Sally Chakola ended up being one of the nurses on duty toward the end of our stay in the hospital. She was so kind toward me in regard to your being jaundiced.
We were told when we were taking you home from the hospital that we would have to take you back there to have your bilirubin levels tested. They pricked your heel and you just cried – it tore me apart. Dad was just as devastated by the whole ordeal. Your little heel had a scar for years. I wonder if it’s still there.
I insisted on your seeing Dr. Farah as our pediatrician for your initial follow-ups. He was a highly respected pediatrician at the time. We ended up going to the Pediatric Center eventually after waiting for too long to see him at that first appointment. I was really inhibited about breastfeeding in public and should have just nursed you there in the doctors’ office while we waited.
You were also on the Cradle Roll at the Brownsville Church of the Brethren! I found the little tag in your baby book that had been displayed at the church.

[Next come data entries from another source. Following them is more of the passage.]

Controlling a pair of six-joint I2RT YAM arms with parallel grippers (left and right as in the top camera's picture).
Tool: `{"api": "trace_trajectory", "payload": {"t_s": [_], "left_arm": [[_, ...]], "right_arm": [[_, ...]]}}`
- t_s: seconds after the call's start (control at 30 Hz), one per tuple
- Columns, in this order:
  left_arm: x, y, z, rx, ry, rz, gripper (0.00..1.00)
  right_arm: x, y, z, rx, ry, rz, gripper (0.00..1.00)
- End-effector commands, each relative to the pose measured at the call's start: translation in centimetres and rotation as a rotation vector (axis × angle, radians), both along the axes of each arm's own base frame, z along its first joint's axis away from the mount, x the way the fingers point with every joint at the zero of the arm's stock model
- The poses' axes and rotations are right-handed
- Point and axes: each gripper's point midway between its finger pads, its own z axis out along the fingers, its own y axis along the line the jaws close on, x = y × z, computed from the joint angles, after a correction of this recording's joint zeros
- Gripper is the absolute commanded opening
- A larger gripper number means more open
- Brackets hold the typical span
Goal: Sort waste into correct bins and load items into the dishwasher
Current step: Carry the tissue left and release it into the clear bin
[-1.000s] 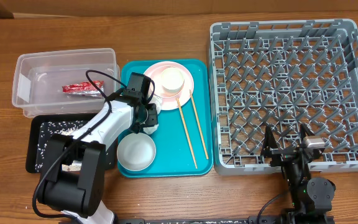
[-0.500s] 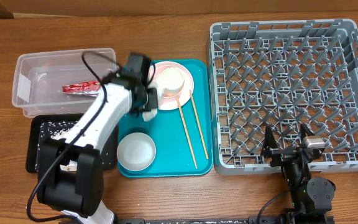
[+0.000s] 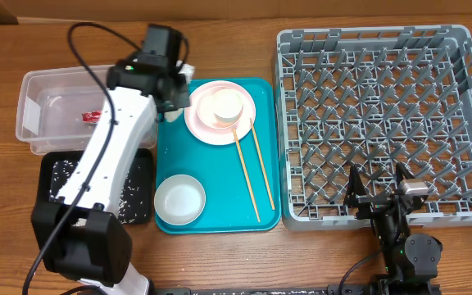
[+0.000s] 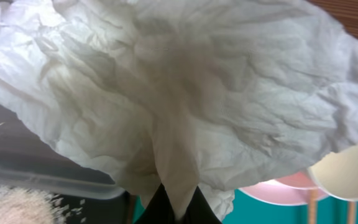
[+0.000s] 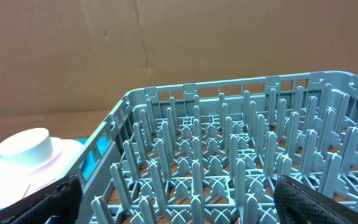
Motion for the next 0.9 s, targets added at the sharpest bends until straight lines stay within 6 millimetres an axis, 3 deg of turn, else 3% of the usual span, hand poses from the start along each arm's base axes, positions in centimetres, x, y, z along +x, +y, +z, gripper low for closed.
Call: {"api": "trace_trajectory", "payload": {"t_s": [0.0,0.23,0.37,0.6,0.87], "left_arm": [[-0.1,4.1,1.2,0.037,-0.024,0.125,0.04],[-1.3,8.8,-0.5,0.025,0.022,0.277,0.04],[-2.1,10.4,-2.2,0.02,0.047,0.333,0.04],[-2.5,11.3,-4.4,0.021,0.055,0.357,0.04],[-2.1,11.4,-4.6,0.02,0.039,0.357,0.06]], "right_arm": [[0.0,-0.2,-0.1,0.008,-0.005,-0.009,1.0],[0.0,-0.2,-0.1,0.008,-0.005,-0.01,1.0],[0.0,-0.2,-0.1,0.008,-0.005,-0.01,1.0],[0.0,-0.2,-0.1,0.008,-0.005,-0.01,1.0],[0.0,-0.2,-0.1,0.008,-0.005,-0.01,1.0]]}}
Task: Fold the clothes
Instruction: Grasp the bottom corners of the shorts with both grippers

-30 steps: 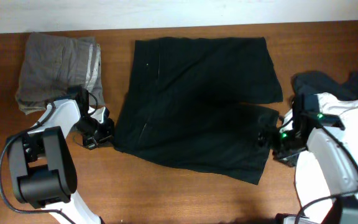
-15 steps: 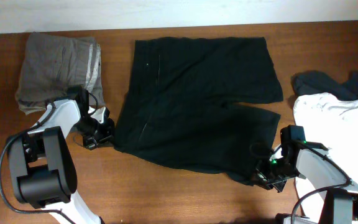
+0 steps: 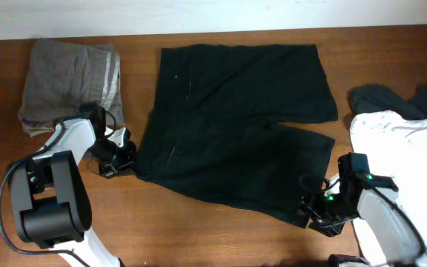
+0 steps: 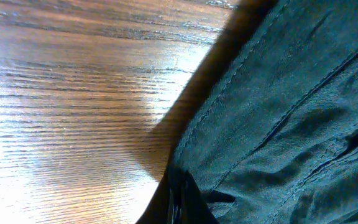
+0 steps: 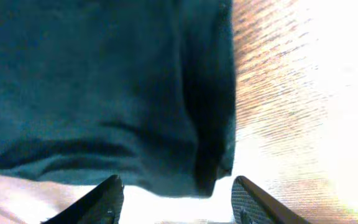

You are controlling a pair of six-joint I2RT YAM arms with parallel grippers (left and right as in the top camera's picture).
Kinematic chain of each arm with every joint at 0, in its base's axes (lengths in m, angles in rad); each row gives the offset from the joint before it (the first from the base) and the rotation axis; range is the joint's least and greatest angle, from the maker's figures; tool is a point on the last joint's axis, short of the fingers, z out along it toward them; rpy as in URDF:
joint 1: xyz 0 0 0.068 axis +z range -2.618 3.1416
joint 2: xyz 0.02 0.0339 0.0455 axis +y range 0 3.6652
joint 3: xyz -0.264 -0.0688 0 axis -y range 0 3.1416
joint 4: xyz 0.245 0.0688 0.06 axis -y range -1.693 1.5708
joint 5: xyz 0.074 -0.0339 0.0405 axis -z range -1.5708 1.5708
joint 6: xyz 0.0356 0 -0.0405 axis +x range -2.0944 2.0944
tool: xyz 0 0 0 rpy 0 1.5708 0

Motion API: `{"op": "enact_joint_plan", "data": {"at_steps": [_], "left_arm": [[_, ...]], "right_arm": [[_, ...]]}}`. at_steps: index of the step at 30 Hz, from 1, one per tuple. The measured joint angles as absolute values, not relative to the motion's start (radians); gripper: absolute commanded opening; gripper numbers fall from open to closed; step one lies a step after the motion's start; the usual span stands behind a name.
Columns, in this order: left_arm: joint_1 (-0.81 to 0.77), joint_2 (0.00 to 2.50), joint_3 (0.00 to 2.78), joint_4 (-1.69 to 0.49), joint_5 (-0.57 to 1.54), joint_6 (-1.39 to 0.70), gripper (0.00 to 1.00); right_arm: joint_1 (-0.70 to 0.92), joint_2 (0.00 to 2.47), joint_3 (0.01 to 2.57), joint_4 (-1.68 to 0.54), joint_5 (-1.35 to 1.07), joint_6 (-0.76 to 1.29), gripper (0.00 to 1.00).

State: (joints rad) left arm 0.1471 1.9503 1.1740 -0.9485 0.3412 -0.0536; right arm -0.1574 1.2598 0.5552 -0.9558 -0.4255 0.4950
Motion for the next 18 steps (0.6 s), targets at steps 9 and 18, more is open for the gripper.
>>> {"op": "enact_joint_plan", "data": {"at_steps": [9,18], "left_arm": [[0.147,1.950,1.174,-0.948,0.341,-0.054,0.07],[0.147,1.950,1.174,-0.945,0.341,-0.054,0.07]], "right_arm": [[-0.157,1.219,0.546,-0.992,-0.423,0.548,0.49],[-0.157,1.222,0.437,-0.844,-0.413,0.635,0.31]]}}
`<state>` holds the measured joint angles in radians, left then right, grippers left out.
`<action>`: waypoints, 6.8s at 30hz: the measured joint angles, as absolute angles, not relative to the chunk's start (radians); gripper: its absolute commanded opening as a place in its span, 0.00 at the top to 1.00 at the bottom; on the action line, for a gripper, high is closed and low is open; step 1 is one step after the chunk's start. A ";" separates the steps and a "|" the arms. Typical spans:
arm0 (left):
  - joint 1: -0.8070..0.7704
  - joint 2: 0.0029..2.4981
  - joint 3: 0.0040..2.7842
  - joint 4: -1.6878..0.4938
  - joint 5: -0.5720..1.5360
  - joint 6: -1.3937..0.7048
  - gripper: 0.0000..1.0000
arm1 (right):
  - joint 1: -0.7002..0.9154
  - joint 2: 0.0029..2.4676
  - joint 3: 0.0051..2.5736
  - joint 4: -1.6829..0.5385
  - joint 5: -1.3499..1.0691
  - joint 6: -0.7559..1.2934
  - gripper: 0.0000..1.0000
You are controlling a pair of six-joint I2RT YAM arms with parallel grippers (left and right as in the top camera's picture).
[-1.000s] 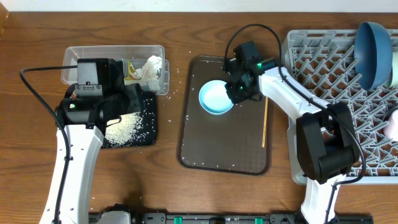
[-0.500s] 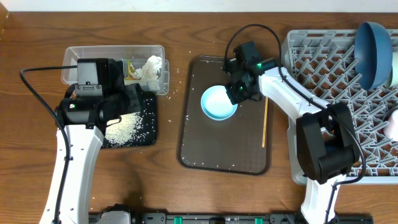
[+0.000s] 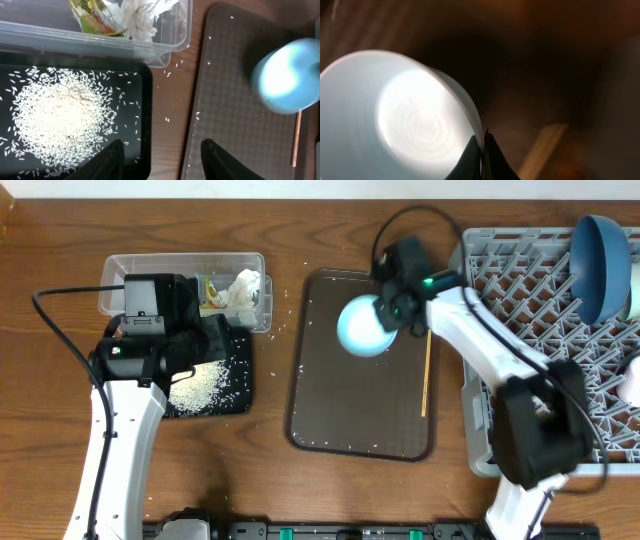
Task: Sort waste into correct bins and load items into the dishwasher rack
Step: 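Carry the bowl right and place it in the dish rack, then move the right gripper to the wooden chopstick and grasp it, then lift the chopstick and lower it into the rack's left edge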
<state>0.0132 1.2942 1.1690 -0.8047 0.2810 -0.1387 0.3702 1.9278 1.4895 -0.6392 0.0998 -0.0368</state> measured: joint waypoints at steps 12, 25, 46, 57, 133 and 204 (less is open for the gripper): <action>0.013 1.294 1.169 -0.805 0.281 -0.139 0.48 | 0.253 1.720 1.510 -0.278 0.696 -0.402 0.99; 0.013 1.294 1.169 -0.805 0.281 -0.138 0.48 | 0.081 1.800 1.510 -0.233 0.759 -0.953 0.99; 0.013 1.294 1.169 -0.805 0.281 -0.139 0.48 | -0.020 1.938 1.509 -0.140 0.691 -1.175 0.99; 0.013 1.294 1.169 -0.805 0.281 -0.139 0.48 | -0.020 1.990 1.509 -0.097 0.822 -1.153 0.99; 0.013 1.294 1.169 -0.808 0.281 -0.139 0.47 | 0.348 1.842 1.245 -0.794 0.025 0.374 0.49; 0.013 1.294 1.169 -0.808 0.281 -0.139 0.47 | 0.106 1.525 1.222 -0.913 0.072 0.152 0.99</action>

If home births had been an option to me when I was pregnant with you, knowing what I know now, I would have jumped at the chance to go that route. As it was, I was doing everything that most forward-thinking women were doing at the time. I laud all mothers today who do what they think is right for them and their children no matter what society says.
I am so proud of the way you took control. You’ve set a good example for your own children and for other women.
Is someone chopping onions in here? *sniffle*
Have you heard the story of your own birth?